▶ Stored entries
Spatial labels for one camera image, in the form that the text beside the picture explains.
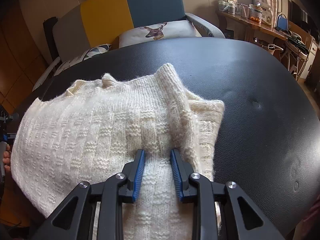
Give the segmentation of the person's left hand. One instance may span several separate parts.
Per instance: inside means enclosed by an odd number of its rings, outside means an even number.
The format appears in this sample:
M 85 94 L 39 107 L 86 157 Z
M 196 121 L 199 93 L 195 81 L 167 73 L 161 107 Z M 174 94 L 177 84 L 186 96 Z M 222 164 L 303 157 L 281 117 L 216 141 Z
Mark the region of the person's left hand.
M 10 145 L 6 144 L 6 149 L 3 152 L 3 164 L 6 173 L 11 172 L 11 148 Z

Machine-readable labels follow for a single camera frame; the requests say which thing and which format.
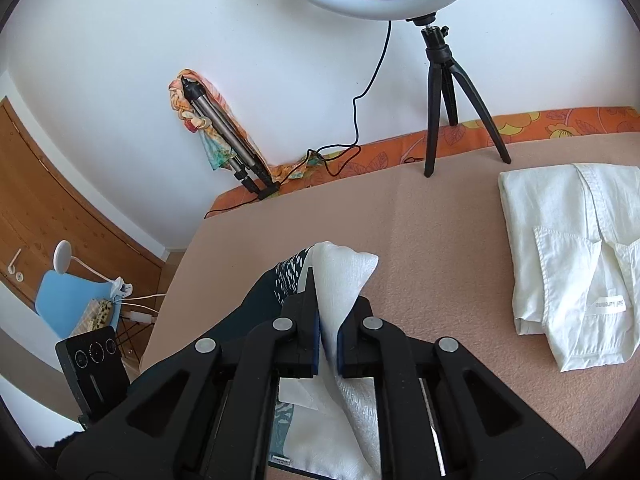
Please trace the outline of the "teal and cream printed t-shirt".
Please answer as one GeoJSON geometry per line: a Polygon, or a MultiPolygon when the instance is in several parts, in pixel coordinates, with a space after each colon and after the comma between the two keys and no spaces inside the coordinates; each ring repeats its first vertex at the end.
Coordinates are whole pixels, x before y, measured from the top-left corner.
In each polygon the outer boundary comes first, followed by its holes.
{"type": "Polygon", "coordinates": [[[378,265],[378,256],[331,242],[306,247],[281,262],[258,255],[213,264],[183,260],[164,299],[142,362],[148,370],[230,313],[220,340],[279,315],[287,296],[314,277],[321,346],[317,376],[280,382],[270,460],[332,479],[381,475],[375,394],[370,378],[337,373],[337,333],[378,265]]]}

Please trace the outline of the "leopard print cloth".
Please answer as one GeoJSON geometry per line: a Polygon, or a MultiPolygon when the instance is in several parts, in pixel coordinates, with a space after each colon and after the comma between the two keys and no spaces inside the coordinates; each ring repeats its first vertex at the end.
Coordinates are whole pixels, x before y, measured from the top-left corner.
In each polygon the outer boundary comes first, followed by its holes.
{"type": "Polygon", "coordinates": [[[114,304],[108,299],[91,299],[70,336],[78,336],[99,330],[114,318],[114,304]]]}

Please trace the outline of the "light blue chair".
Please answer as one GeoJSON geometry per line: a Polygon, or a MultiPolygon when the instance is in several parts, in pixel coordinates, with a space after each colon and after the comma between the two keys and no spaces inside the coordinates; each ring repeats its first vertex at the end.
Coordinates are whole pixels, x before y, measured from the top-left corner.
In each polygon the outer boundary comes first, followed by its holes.
{"type": "Polygon", "coordinates": [[[70,336],[90,300],[112,300],[112,285],[98,283],[72,274],[47,271],[40,283],[35,309],[43,322],[60,339],[70,336]]]}

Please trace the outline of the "wooden door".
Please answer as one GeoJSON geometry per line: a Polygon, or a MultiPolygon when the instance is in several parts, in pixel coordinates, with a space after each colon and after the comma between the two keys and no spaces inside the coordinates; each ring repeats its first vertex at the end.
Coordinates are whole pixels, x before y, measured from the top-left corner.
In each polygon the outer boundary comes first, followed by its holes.
{"type": "Polygon", "coordinates": [[[94,270],[133,284],[136,294],[157,292],[163,261],[107,220],[62,176],[4,98],[1,283],[31,309],[60,240],[68,240],[73,254],[94,270]]]}

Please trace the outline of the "peach blanket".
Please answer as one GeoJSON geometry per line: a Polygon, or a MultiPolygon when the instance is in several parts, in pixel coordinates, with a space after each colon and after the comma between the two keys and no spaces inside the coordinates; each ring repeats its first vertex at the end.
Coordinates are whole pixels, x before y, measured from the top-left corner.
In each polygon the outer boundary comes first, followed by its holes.
{"type": "Polygon", "coordinates": [[[205,220],[181,260],[141,365],[217,324],[258,278],[299,249],[332,242],[378,256],[372,310],[424,340],[451,336],[566,437],[591,479],[634,479],[639,364],[561,372],[544,336],[521,336],[491,150],[305,188],[205,220]]]}

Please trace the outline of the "white folded shirt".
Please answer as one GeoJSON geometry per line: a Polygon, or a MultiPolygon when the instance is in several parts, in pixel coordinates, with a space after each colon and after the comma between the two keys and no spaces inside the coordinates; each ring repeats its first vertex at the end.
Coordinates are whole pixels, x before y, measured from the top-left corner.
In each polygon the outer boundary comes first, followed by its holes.
{"type": "Polygon", "coordinates": [[[570,164],[503,172],[498,189],[521,336],[545,336],[563,372],[639,348],[639,169],[570,164]]]}

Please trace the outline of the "colourful floral scarf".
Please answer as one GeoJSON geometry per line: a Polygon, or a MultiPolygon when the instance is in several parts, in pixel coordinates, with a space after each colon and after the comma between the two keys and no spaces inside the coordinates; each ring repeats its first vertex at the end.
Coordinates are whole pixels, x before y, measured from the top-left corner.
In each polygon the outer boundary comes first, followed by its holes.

▶ YOUR INSTRUCTIONS
Copy down each line in the entries that has the word "labels".

▶ SOLVED PROBLEM
Spatial labels for one camera image, in the form that the text beside the picture explains.
Machine-readable labels follow for a single camera frame; the requests say which thing and which format.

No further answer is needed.